Verano: chanclas, playas y fascitis plantar

La fascitis plantar, conocida también como fasciopatía plantar, se encuentra entre los problemas físicos más comunes que surgen durante el verano. Su origen está vinculado a cambios bruscos en el calzado, incrementos en la actividad física y caminatas sobre terrenos irregulares.

Con la llegada del periodo estival, muchas personas disfrutan de más tiempo al aire libre y adoptan estilos de vida más activos. Aunque esto trae múltiples beneficios para la salud, también puede desencadenar esta afección que resulta muy frecuente en consultas.

El verdadero problema no está asociado directamente con el calor o el verano en sí mismo, sino con los nuevos hábitos que esta estación fomenta. Más movimiento, mayor carga para los pies y menor protección debido a cambios en el tipo de calzado son los principales responsables.

Durante el resto del año, los pies suelen acostumbrarse a un estilo de vida más sedentario, utilizando zapatos cuya suela presenta una elevación mayor en la zona del talón respecto a la delantera. Esto contribuye a mantener relajados músculos como los gemelos y el sóleo, así como estructuras como el tendón de Aquiles y la fascia plantar. Sin embargo, en verano esa protección desaparece cuando empezamos a caminar descalzos o optamos por calzados como chanclas planas y flexibles.

Esta falta de soporte sumada al aumento repentino de actividad física sobrecarga estructuras como la fascia plantar, llevándolas al límite de lo que pueden soportar.

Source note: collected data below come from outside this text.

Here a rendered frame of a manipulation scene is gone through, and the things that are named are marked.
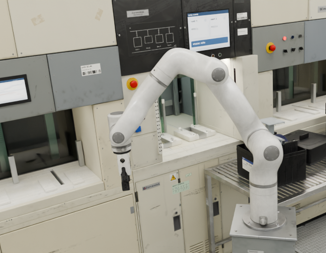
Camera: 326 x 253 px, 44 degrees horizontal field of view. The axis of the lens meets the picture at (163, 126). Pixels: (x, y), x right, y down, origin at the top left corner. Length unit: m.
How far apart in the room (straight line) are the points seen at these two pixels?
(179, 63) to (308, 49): 1.48
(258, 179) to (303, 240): 1.51
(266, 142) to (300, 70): 1.95
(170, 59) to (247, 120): 0.40
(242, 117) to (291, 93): 1.87
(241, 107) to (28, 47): 1.00
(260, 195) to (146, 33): 1.00
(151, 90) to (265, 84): 1.23
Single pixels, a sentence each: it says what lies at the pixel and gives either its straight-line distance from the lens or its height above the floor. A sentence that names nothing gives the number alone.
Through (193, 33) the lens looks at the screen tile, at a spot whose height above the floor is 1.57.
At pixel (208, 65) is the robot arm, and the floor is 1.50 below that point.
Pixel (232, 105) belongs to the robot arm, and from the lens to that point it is 1.64.
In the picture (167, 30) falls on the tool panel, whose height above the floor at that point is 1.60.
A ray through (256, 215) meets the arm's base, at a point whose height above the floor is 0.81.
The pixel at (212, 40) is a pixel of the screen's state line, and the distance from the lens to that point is 2.38.
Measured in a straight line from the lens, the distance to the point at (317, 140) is 2.64.
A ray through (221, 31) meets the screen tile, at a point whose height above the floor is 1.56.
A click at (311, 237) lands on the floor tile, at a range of 3.27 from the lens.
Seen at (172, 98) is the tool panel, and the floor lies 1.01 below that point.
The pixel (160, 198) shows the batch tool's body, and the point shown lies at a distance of 2.39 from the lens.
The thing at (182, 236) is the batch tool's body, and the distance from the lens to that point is 2.59.
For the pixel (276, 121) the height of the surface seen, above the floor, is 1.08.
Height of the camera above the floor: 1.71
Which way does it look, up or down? 16 degrees down
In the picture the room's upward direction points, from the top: 5 degrees counter-clockwise
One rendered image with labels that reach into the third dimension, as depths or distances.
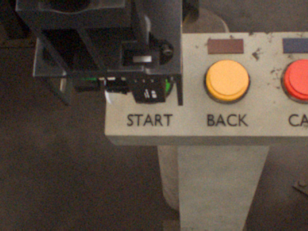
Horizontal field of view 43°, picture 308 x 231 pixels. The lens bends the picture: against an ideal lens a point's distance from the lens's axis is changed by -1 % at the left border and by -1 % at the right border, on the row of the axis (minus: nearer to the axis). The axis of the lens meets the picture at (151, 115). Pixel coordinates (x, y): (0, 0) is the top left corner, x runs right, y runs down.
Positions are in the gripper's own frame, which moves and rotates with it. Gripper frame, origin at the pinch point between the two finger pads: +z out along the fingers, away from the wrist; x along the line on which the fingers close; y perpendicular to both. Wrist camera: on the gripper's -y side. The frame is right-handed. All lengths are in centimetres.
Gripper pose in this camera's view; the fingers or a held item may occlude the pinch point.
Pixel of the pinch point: (142, 54)
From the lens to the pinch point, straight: 33.8
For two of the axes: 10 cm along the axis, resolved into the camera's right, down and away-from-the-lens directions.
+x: 10.0, 0.0, -0.9
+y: -0.2, 9.7, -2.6
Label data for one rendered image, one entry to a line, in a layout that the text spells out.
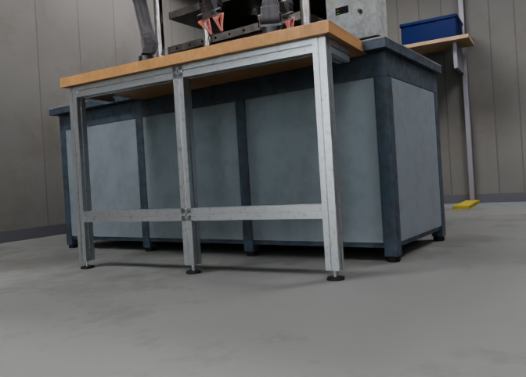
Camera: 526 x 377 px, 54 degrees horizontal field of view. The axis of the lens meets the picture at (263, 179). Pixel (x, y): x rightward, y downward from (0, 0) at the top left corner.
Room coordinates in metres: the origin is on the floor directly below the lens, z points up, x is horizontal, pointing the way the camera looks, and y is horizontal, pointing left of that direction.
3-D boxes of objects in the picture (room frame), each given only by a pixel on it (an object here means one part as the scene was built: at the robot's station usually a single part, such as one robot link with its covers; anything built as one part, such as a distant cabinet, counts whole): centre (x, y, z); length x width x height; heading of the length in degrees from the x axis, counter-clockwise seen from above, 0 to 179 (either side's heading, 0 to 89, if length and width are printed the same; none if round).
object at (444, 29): (4.49, -1.56, 1.51); 0.47 x 0.35 x 0.19; 61
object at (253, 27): (3.57, -0.05, 1.27); 1.10 x 0.74 x 0.05; 55
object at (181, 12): (3.58, -0.06, 1.52); 1.10 x 0.70 x 0.05; 55
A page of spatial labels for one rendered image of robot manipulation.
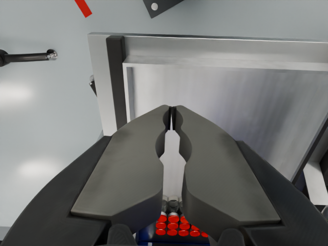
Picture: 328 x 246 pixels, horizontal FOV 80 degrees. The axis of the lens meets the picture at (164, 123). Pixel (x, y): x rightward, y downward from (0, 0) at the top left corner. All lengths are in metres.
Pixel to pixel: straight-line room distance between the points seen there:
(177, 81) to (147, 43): 0.06
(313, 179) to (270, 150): 0.09
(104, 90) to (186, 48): 0.13
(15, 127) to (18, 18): 0.75
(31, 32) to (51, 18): 0.15
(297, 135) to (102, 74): 0.30
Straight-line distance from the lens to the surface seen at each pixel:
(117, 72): 0.26
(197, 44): 0.27
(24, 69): 1.47
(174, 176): 0.38
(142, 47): 0.27
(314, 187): 0.42
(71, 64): 1.31
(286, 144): 0.38
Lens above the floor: 1.14
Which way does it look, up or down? 57 degrees down
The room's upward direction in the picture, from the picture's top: 177 degrees counter-clockwise
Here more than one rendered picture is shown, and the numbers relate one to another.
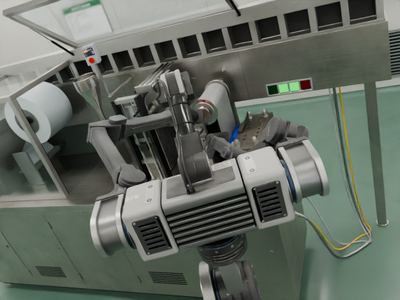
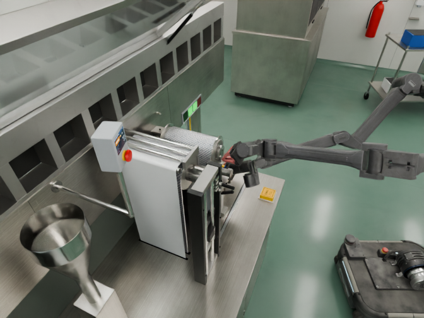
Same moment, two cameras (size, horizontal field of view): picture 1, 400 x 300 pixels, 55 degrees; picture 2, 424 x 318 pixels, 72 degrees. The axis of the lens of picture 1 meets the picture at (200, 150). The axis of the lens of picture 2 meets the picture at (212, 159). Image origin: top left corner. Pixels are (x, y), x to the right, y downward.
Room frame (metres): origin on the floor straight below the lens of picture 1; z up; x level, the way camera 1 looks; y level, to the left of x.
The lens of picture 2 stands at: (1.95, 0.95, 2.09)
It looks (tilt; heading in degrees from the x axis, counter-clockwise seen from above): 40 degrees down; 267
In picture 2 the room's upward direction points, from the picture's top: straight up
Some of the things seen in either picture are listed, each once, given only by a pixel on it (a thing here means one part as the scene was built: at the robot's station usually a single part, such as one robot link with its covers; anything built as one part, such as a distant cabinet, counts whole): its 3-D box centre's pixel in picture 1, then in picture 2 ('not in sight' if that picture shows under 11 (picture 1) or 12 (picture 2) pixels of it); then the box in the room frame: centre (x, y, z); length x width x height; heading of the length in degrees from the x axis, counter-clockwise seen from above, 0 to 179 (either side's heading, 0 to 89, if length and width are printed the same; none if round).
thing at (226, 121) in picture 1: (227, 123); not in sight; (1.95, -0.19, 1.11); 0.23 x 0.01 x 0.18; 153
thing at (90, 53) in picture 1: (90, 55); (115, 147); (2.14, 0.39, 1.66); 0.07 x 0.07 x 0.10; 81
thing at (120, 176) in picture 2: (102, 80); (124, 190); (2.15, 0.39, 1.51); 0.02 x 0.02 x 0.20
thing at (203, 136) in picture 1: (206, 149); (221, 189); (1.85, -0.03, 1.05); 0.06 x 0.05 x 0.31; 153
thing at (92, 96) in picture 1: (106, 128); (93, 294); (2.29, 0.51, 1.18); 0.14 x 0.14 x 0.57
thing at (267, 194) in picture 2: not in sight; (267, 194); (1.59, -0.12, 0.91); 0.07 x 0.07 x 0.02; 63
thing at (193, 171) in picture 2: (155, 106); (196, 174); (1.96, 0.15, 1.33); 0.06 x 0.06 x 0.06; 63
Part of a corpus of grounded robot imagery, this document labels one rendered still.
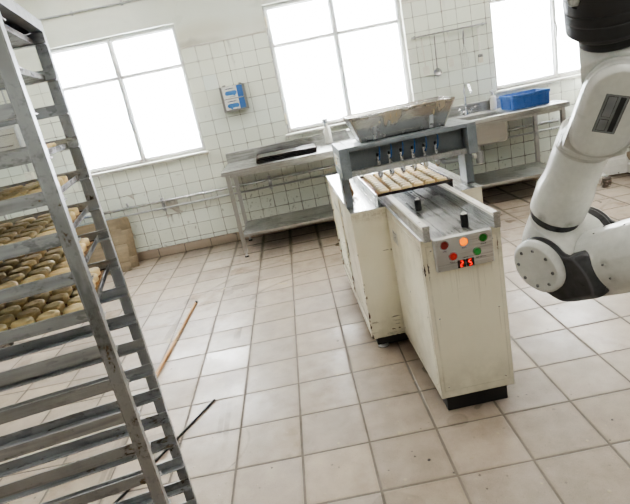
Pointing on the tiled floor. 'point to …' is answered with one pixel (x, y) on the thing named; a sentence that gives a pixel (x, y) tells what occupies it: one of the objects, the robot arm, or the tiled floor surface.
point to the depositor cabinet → (377, 254)
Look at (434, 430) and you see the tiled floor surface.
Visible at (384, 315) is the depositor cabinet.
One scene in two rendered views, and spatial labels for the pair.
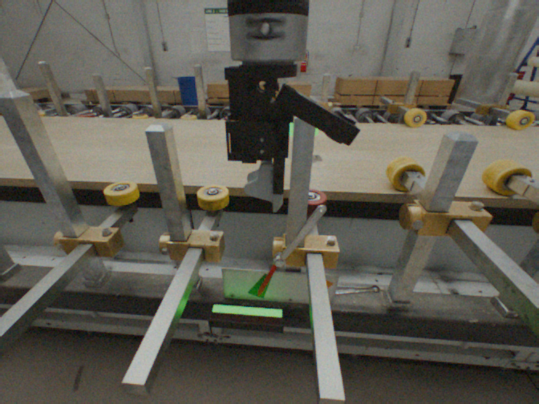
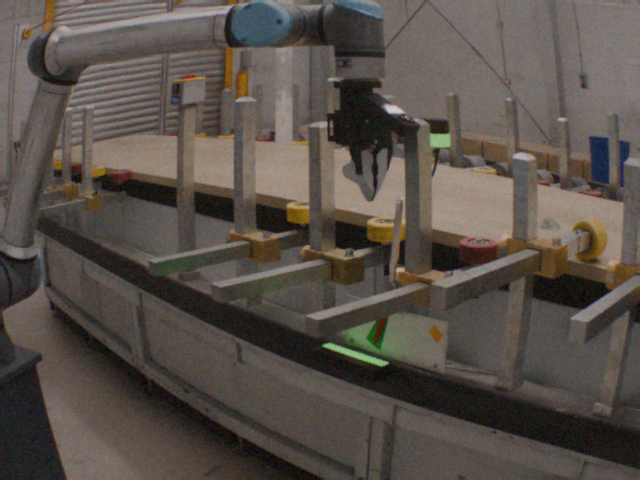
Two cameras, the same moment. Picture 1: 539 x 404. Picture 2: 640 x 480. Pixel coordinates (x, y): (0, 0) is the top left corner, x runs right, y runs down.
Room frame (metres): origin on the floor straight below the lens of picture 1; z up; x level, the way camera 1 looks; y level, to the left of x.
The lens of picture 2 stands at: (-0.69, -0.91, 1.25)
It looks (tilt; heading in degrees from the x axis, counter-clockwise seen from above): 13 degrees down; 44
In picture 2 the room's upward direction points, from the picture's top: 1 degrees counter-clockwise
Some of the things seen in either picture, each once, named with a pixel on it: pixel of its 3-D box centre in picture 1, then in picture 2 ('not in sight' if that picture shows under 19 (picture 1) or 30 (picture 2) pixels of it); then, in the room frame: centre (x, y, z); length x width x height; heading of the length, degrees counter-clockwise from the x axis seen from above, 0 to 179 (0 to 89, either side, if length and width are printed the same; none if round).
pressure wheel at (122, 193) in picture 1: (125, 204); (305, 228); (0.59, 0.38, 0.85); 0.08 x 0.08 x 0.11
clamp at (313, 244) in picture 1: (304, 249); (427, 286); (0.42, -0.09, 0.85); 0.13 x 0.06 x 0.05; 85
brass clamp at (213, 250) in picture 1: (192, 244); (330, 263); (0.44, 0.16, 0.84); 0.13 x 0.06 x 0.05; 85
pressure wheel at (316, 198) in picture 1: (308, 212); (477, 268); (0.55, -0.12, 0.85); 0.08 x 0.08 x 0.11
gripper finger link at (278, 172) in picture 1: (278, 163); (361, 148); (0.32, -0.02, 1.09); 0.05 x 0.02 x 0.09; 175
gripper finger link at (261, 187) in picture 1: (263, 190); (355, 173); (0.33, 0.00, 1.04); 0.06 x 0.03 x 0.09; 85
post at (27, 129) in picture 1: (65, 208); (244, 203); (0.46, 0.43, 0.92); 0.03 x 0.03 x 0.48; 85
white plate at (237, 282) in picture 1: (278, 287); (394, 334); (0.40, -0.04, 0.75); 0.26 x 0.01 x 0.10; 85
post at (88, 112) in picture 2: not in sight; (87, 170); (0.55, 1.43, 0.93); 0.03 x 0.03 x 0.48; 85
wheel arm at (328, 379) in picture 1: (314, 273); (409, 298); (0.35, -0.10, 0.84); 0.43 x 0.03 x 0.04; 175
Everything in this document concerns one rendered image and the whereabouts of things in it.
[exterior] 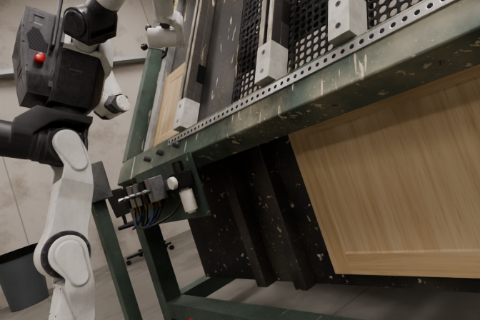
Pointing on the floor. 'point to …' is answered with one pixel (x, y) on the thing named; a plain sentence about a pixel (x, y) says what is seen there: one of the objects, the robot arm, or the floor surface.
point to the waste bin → (21, 279)
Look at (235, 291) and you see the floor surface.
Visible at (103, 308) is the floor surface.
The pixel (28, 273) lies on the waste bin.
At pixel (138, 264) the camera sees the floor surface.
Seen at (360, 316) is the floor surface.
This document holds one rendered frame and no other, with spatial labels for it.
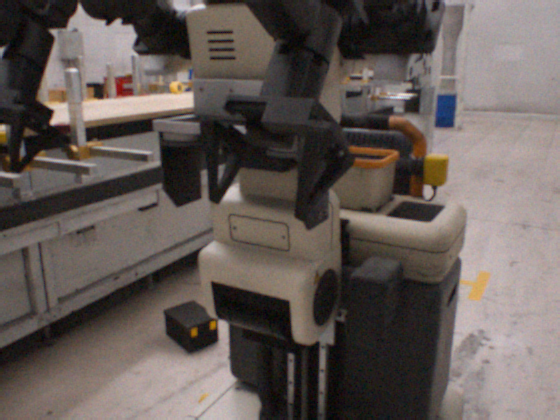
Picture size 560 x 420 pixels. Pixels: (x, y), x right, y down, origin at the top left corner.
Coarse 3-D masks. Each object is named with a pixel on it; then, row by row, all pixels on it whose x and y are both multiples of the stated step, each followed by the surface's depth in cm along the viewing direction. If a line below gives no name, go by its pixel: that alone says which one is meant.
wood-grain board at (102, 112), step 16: (160, 96) 333; (176, 96) 333; (192, 96) 333; (64, 112) 237; (96, 112) 237; (112, 112) 236; (128, 112) 236; (144, 112) 236; (160, 112) 243; (176, 112) 253
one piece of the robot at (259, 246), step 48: (192, 48) 87; (240, 48) 82; (336, 48) 76; (336, 96) 92; (240, 192) 94; (288, 192) 89; (240, 240) 93; (288, 240) 88; (336, 240) 93; (288, 288) 86; (336, 288) 96
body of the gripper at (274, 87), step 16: (272, 64) 48; (288, 64) 47; (304, 64) 47; (320, 64) 48; (272, 80) 48; (288, 80) 47; (304, 80) 47; (320, 80) 48; (240, 96) 48; (256, 96) 47; (272, 96) 47; (288, 96) 47; (304, 96) 47; (320, 96) 49; (240, 112) 49; (256, 112) 48; (320, 112) 45
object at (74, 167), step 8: (32, 160) 166; (40, 160) 164; (48, 160) 162; (56, 160) 162; (64, 160) 162; (48, 168) 163; (56, 168) 161; (64, 168) 159; (72, 168) 157; (80, 168) 155; (88, 168) 154; (96, 168) 156
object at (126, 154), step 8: (64, 144) 194; (96, 152) 186; (104, 152) 184; (112, 152) 182; (120, 152) 180; (128, 152) 178; (136, 152) 177; (144, 152) 176; (152, 152) 176; (136, 160) 177; (144, 160) 176; (152, 160) 177

El terreno también se convierte en un factor clave. Las actividades en la playa o en entornos naturales con superficies irregulares requieren un esfuerzo extra del pie que afecta directamente tanto a la fascia plantar como al tendón de Aquiles. Hacer deporte sobre arena o caminar durante largos periodos en terrenos inestables activa intensamente la musculatura del pie y la pierna, aumentando aún más la tensión.

En términos clínicos, esta afección no es simplemente un proceso inflamatorio. Se considera una patología derivada de la degeneración del tejido, agravada por el sobreuso y la combinación de factores como cambio de calzado y terrenos desconocidos.

Algunos signos característicos de la fasciopatía plantar incluyen:

  • Dolor punzante en el talón al levantarse por la mañana o tras estar sentado un rato.
  • Mejora del dolor al caminar o realizar ejercicio físico, aunque con cada vez mayor dificultad para “calentarse”.
  • En etapas avanzadas, el dolor persiste incluso después de estar activo durante todo el día y puede prolongarse durante la noche.

Si no se identifica y aborda la causa principal generadora de esta afección, la sobrecarga puede cronificar el dolor. Por ello, actuar desde los primeros síntomas es esencial para evitar complicaciones más severas que incluyan incluso rupturas parciales de la fascia plantar.

Tendón de Aquiles

Aunque estas pautas se centran en tratar problemas relacionados con la fascia plantar, también son útiles para abordar inconvenientes en el tendón de Aquiles, dado que ambas estructuras comparten causas biomecánicas y estrategias preventivas similares. Alteraciones en los gemelos o el sóleo durante días de mayor actividad pueden ser señales de una sobrecarga incipiente y ameritan ser tratadas utilizando las mismas estrategias para evitar futuros problemas.

Frente a los primeros indicios de dolor, es crucial no ignorarlos. reconocer estos síntomas y reaccionar tempranamente permite revertirlos sin necesidad de detener nuestra actividad física por completo.

Algunos consejos prácticos para disfrutar del verano sin comprometer la salud de los pies incluyen:

  • Aplicar frío en la zona afectada durante unos 20 minutos varias veces al día, especialmente después de realizar ejercicio físico.
  • Optar por calzado con soporte adecuado como deportivas con talón elevado o chanclas con suelas rígidas y diseñadas para terrenos irregulares.
  • Elegir sandalias específicas para fascitis plantar o modelos que permitan cierta funcionalidad estética sin comprometer los dedos ni descuidar la sujeción.
  • Usar calzado técnico incluso en actividades casuales como paseos por la playa.

Adoptar pequeñas modificaciones en los hábitos puede evitar complicaciones mayores mientras disfrutamos plenamente del verano.